:: Raw data ::

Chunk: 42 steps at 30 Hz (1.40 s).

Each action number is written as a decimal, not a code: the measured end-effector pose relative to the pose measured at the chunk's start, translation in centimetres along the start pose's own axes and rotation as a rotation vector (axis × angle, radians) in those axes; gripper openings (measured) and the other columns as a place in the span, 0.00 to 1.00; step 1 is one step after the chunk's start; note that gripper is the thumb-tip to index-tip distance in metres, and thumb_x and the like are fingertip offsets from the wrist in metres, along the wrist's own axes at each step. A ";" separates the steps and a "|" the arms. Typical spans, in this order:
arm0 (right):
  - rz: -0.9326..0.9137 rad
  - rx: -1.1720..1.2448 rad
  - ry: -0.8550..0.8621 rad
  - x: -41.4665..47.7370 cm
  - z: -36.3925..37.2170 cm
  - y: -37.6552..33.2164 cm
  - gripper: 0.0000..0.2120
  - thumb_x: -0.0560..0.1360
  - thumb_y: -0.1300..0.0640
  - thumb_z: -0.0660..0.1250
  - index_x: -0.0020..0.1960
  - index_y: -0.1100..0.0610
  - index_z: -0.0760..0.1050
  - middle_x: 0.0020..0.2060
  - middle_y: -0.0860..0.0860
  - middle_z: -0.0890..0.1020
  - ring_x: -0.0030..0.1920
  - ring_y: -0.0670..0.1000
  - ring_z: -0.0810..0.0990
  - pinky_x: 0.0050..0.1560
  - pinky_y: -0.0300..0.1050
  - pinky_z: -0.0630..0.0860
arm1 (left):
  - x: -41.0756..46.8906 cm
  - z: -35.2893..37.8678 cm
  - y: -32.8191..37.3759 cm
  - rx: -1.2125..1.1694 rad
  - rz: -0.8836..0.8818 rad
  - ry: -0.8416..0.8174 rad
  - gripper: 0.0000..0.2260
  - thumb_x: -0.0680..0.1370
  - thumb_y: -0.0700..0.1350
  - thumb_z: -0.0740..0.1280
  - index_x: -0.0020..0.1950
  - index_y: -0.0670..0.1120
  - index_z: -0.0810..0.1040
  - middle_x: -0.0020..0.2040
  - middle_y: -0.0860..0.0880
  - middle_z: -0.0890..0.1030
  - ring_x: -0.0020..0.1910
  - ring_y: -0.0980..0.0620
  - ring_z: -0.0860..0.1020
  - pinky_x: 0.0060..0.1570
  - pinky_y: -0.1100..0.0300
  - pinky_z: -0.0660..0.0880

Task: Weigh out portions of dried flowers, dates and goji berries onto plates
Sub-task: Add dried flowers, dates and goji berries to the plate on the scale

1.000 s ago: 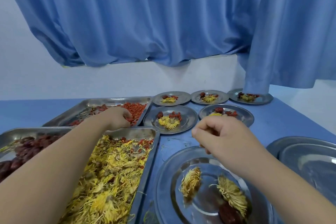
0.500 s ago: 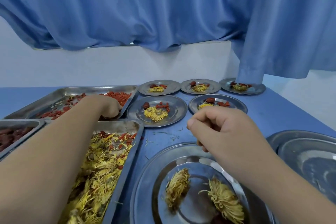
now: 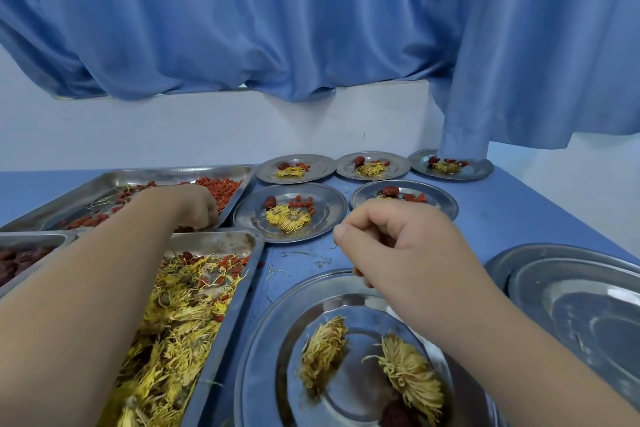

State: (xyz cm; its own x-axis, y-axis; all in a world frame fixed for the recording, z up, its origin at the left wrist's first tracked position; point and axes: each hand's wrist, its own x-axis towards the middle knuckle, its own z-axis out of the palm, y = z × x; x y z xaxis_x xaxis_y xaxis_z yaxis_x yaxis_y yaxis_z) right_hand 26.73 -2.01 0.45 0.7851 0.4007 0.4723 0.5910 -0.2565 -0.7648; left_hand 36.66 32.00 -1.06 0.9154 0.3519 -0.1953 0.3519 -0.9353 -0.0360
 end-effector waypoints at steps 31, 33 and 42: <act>-0.057 0.021 0.092 0.6 -1.8 -0.9 0.07 0.72 0.53 0.66 0.36 0.52 0.77 0.29 0.54 0.78 0.33 0.54 0.78 0.34 0.44 0.76 | -6.4 -3.3 0.1 -0.817 0.318 0.203 0.05 0.74 0.33 0.70 0.44 0.41 0.76 0.38 0.44 0.80 0.35 0.51 0.81 0.41 0.58 0.81; -0.061 0.045 0.106 0.8 -2.3 -1.3 0.07 0.73 0.53 0.67 0.37 0.51 0.78 0.30 0.55 0.79 0.31 0.54 0.77 0.35 0.47 0.77 | -9.0 -3.9 2.0 -0.892 0.388 0.144 0.05 0.75 0.32 0.69 0.44 0.41 0.76 0.37 0.46 0.80 0.34 0.54 0.81 0.37 0.63 0.79; -0.056 0.146 0.220 0.8 -4.7 -3.4 0.08 0.72 0.55 0.67 0.37 0.57 0.79 0.26 0.52 0.78 0.26 0.46 0.75 0.29 0.38 0.72 | -21.9 -2.3 11.1 -1.186 0.691 -0.218 0.11 0.70 0.29 0.70 0.38 0.45 0.77 0.39 0.42 0.80 0.36 0.47 0.81 0.39 0.57 0.80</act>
State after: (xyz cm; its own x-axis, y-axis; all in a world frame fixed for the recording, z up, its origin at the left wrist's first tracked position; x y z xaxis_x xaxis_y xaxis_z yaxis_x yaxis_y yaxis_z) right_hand 26.27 -4.97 5.49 0.7826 0.2058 0.5876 0.6144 -0.1029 -0.7822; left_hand 20.95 14.00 5.08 0.9600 -0.2795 0.0166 -0.1004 -0.2883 0.9523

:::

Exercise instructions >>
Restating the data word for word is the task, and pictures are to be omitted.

Response >>
Chunk: 42 steps at 30 Hz (1.40 s).

Each action number is written as a decimal, not a code: the measured end-effector pose relative to the pose measured at the chunk's start, translation in centimetres along the start pose's own axes and rotation as a rotation vector (axis × angle, radians) in those axes; gripper openings (measured) and the other columns as a place in the span, 0.00 to 1.00; step 1 is one step after the chunk's start; note that gripper is the thumb-tip to index-tip distance in metres, and thumb_x and the like are fingertip offsets from the wrist in metres, along the wrist's own axes at each step. A ";" separates the steps and a "|" the arms. Typical spans, in this order:
arm0 (right):
  - rz: -0.9326..0.9137 rad
  - rx: -1.1720..1.2448 rad
  - ry: -0.8550..0.8621 rad
  - x: -41.4665..47.7370 cm
  - z: -36.3925..37.2170 cm
  - y: -37.6552..33.2164 cm
  - gripper: 0.0000..0.2120
  - thumb_x: -0.0560..0.1360
  - thumb_y: -0.1300..0.0640
  - thumb_z: -0.0660..0.1250
  - index_x: -0.0020..0.1960
  - index_y: -0.1100..0.0610
  - index_z: -0.0760..0.1050
  - middle_x: 0.0020..0.2060
  - middle_y: -0.0860..0.0860
  - middle_z: -0.0890..0.1020
  - ring_x: -0.0030..0.1920
  - ring_y: -0.0670..0.1000
  - ring_z: -0.0810..0.0990
  - pinky_x: 0.0050..0.1560
  - pinky_y: -0.0300..0.1050
  - pinky_z: -0.0630..0.0860
arm1 (left):
  - x: -41.0756..46.8906 cm
  - z: -35.2893..37.8678 cm
  - y: -32.8191..37.3759 cm
  - rx: -1.2125..1.1694 rad
  - rz: -0.8836..0.8818 rad
  - ry: -0.8416..0.8174 rad
  - gripper: 0.0000..0.2260
  - thumb_x: -0.0680..0.1370
  - thumb_y: -0.0700..0.1350
  - thumb_z: -0.0740..0.1280
  - index_x: -0.0020..0.1950
  - index_y: -0.0670..0.1120
  - index_z: -0.0810..0.1040
  - middle_x: -0.0020..0.2040
  - middle_y: -0.0860..0.0880
  - middle_z: -0.0890..0.1030
  - ring_x: -0.0020..0.1910
  - ring_y: -0.0980..0.0620
  - ring_z: -0.0860..0.1020
  - pinky_x: 0.0060..0.1570
  - pinky_y: -0.1100..0.0300
  - pinky_z: -0.0660..0.0880

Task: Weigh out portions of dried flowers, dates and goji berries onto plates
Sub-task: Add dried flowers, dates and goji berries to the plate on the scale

1.000 s ago: 
0.500 s ago: 
now: 

State: (xyz cm; its own x-axis, y-axis; all in a world frame fixed for the recording, z up, its origin at the left wrist's first tracked position; point and axes: each hand's wrist, its own x-axis towards the middle knuckle, its own z-axis out of the palm, y = z × x; x y z xaxis_x xaxis_y xaxis_z yaxis_x yaxis_y yaxis_z) right_hand 26.73 -2.01 0.45 0.7851 0.4007 0.4723 0.5910 -0.2565 -0.7648; left_hand 36.66 32.00 -1.06 0.9154 0.3519 -0.1953 0.3519 -0.9353 -0.0360
 end-effector waypoints at steps 31, 33 and 42: <act>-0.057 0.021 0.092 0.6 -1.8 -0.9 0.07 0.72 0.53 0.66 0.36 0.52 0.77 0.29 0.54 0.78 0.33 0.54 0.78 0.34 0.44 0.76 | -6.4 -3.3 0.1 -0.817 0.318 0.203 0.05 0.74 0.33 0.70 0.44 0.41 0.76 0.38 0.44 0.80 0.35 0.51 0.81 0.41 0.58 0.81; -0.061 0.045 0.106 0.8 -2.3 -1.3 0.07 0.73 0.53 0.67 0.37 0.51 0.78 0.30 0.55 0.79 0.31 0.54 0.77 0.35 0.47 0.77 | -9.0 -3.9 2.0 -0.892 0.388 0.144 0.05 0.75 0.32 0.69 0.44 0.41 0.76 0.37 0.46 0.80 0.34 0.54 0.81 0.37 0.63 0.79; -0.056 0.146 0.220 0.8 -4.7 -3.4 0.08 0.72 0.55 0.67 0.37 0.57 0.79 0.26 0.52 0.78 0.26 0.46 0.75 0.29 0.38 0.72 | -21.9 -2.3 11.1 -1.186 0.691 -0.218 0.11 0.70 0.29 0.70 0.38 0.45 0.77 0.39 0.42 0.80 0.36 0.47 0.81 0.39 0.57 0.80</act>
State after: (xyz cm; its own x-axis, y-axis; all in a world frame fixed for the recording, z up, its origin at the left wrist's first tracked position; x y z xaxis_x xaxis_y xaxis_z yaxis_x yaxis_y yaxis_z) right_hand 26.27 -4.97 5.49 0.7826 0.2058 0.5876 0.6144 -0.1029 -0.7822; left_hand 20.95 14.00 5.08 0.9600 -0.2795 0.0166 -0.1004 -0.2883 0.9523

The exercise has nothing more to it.